No one has bullied you...
Repeating it is not going I make it true Hmm

MrsTerryPratchett · 13/01/2012 17:42

X -posted with you OP. If you have abuse issues and feel vulnerable in this type of forum, please don't post emotive, serious health issues online.

kerrymumbles · 13/01/2012 17:43

This reply has been deleted

Message withdrawn at poster's request.

rathlin · 13/01/2012 17:43

I've only read the first two pages of the previous thread so probably not enough to get a good enough feel for the story. But....I thought people were in general being kind, sympathetic and helpful. The OP seemed to be getting very upset over some very innocuous comments. I thought coldtit's calling the OP "love" was patronisIng but apart from that, I was expecting much worse.
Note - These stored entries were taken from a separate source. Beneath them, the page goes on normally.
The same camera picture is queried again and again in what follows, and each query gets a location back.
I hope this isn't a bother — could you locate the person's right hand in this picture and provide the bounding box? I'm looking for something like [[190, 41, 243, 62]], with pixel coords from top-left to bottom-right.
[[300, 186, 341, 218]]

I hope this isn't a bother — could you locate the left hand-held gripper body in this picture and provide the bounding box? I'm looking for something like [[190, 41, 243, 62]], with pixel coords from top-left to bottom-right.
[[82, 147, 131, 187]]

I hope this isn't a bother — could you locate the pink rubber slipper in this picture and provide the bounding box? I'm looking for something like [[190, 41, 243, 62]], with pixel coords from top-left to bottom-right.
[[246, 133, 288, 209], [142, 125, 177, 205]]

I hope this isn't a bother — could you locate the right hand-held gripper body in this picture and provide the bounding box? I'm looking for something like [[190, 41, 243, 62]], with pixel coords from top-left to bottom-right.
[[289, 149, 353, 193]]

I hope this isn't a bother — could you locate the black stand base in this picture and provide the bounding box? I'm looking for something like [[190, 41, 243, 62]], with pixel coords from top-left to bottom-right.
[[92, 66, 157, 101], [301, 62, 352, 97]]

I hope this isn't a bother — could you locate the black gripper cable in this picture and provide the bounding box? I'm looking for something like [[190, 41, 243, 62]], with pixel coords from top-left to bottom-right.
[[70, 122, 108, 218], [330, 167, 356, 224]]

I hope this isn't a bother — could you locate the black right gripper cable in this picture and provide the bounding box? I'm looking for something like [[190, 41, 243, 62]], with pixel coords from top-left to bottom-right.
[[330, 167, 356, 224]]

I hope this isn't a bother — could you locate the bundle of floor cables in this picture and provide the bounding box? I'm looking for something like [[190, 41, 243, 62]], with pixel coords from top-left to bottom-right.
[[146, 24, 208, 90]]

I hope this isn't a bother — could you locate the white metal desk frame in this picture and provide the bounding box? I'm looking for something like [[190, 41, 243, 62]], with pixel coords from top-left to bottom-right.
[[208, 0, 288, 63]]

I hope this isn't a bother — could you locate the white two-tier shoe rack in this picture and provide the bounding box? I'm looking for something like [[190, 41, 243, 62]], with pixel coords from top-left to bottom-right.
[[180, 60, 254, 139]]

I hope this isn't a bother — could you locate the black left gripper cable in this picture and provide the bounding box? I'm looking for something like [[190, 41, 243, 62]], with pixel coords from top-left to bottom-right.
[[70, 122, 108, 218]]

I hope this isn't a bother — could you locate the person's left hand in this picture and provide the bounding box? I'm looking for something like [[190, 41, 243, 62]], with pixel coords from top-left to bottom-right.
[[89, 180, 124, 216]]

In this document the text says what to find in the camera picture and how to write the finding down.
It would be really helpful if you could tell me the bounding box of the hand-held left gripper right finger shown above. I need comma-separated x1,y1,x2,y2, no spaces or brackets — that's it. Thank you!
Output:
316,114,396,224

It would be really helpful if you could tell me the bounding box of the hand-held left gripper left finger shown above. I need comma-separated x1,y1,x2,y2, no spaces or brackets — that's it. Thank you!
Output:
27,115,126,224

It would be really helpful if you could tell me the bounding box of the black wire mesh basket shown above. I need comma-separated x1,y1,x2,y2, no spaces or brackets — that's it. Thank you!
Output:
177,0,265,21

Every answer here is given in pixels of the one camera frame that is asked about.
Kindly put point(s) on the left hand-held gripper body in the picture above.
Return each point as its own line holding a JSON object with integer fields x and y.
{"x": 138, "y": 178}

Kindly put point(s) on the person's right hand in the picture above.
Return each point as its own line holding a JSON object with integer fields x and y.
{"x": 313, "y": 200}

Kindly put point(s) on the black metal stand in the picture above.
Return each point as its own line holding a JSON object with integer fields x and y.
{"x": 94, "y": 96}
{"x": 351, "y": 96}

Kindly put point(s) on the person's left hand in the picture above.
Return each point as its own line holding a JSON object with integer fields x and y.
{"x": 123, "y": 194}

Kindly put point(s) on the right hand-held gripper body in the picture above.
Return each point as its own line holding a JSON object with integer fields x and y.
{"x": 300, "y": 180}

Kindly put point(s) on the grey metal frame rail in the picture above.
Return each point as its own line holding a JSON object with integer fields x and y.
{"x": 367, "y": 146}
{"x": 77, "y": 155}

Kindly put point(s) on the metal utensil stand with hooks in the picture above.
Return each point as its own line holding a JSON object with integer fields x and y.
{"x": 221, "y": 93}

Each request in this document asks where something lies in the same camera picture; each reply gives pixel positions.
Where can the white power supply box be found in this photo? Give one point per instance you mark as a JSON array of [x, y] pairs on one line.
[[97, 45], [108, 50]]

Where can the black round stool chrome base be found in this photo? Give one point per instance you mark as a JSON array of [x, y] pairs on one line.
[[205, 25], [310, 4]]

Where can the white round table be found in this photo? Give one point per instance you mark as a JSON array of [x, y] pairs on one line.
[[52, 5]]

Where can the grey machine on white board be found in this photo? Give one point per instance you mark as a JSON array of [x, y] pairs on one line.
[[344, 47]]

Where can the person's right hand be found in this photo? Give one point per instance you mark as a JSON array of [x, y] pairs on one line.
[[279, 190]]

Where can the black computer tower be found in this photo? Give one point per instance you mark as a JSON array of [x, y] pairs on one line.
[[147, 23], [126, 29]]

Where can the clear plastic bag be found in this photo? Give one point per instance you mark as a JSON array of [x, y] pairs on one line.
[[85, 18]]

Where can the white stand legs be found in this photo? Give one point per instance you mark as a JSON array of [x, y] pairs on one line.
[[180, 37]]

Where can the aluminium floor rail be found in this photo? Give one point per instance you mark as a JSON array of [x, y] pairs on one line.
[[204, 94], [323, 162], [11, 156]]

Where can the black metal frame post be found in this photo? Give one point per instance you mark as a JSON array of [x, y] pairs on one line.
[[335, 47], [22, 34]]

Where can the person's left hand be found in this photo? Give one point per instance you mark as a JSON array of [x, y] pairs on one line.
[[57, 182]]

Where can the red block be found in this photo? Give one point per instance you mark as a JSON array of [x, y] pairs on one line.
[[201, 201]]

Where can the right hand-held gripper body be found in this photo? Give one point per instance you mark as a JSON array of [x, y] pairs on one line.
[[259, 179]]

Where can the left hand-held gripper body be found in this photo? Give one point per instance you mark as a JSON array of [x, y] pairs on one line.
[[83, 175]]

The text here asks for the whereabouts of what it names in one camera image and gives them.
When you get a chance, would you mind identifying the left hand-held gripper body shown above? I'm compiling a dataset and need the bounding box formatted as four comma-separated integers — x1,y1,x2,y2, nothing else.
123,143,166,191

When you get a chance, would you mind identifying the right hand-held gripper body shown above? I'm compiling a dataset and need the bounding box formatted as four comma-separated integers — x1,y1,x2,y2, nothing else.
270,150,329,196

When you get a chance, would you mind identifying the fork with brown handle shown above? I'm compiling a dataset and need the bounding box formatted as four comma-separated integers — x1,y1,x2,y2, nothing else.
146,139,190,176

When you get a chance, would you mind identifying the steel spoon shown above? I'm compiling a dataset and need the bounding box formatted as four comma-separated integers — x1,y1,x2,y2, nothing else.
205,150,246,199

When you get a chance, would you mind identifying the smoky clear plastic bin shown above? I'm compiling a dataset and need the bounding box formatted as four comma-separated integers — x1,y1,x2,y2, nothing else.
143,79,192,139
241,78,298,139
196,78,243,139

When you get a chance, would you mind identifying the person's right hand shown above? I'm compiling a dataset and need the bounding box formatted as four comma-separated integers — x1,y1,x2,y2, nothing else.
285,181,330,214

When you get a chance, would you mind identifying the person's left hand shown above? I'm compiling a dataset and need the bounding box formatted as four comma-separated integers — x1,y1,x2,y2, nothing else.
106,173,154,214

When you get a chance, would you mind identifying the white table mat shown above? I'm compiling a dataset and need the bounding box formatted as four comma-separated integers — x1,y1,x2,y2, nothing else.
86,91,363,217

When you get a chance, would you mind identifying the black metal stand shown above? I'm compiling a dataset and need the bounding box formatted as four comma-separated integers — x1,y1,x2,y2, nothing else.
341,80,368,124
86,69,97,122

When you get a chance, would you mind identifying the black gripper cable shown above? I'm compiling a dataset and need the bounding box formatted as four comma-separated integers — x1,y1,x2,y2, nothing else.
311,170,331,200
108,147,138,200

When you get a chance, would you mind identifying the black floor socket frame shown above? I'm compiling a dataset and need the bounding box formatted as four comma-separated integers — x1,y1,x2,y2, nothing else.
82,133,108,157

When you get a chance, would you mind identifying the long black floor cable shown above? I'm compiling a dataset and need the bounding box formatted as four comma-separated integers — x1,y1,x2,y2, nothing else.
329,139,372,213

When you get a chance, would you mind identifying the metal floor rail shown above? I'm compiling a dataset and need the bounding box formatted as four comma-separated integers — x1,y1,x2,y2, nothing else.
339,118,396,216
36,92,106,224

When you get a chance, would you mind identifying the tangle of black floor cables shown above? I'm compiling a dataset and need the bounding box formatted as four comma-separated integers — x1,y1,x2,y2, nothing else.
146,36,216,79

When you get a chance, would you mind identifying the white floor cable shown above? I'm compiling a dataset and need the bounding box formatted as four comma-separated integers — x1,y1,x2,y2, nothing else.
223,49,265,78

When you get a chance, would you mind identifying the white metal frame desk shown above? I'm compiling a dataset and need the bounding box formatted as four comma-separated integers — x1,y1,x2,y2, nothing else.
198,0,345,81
StewieGriffinsMom · 13/01/2012 17:43

This reply has been deleted

Message withdrawn at poster's request.

Northernlurker · 13/01/2012 17:44

Look - you're NOT fine. You're really not. I've just read right through your previous thread and together with this one - well come on I can see what Okiopolis is saying. You owe it to your family to be as well as you can be. Nobody can change the past, only the future, Can you honestly say that you're 'fine' when you're posting like this? You're a nurse - come on, assess yourself. What is the evidence that you need more support?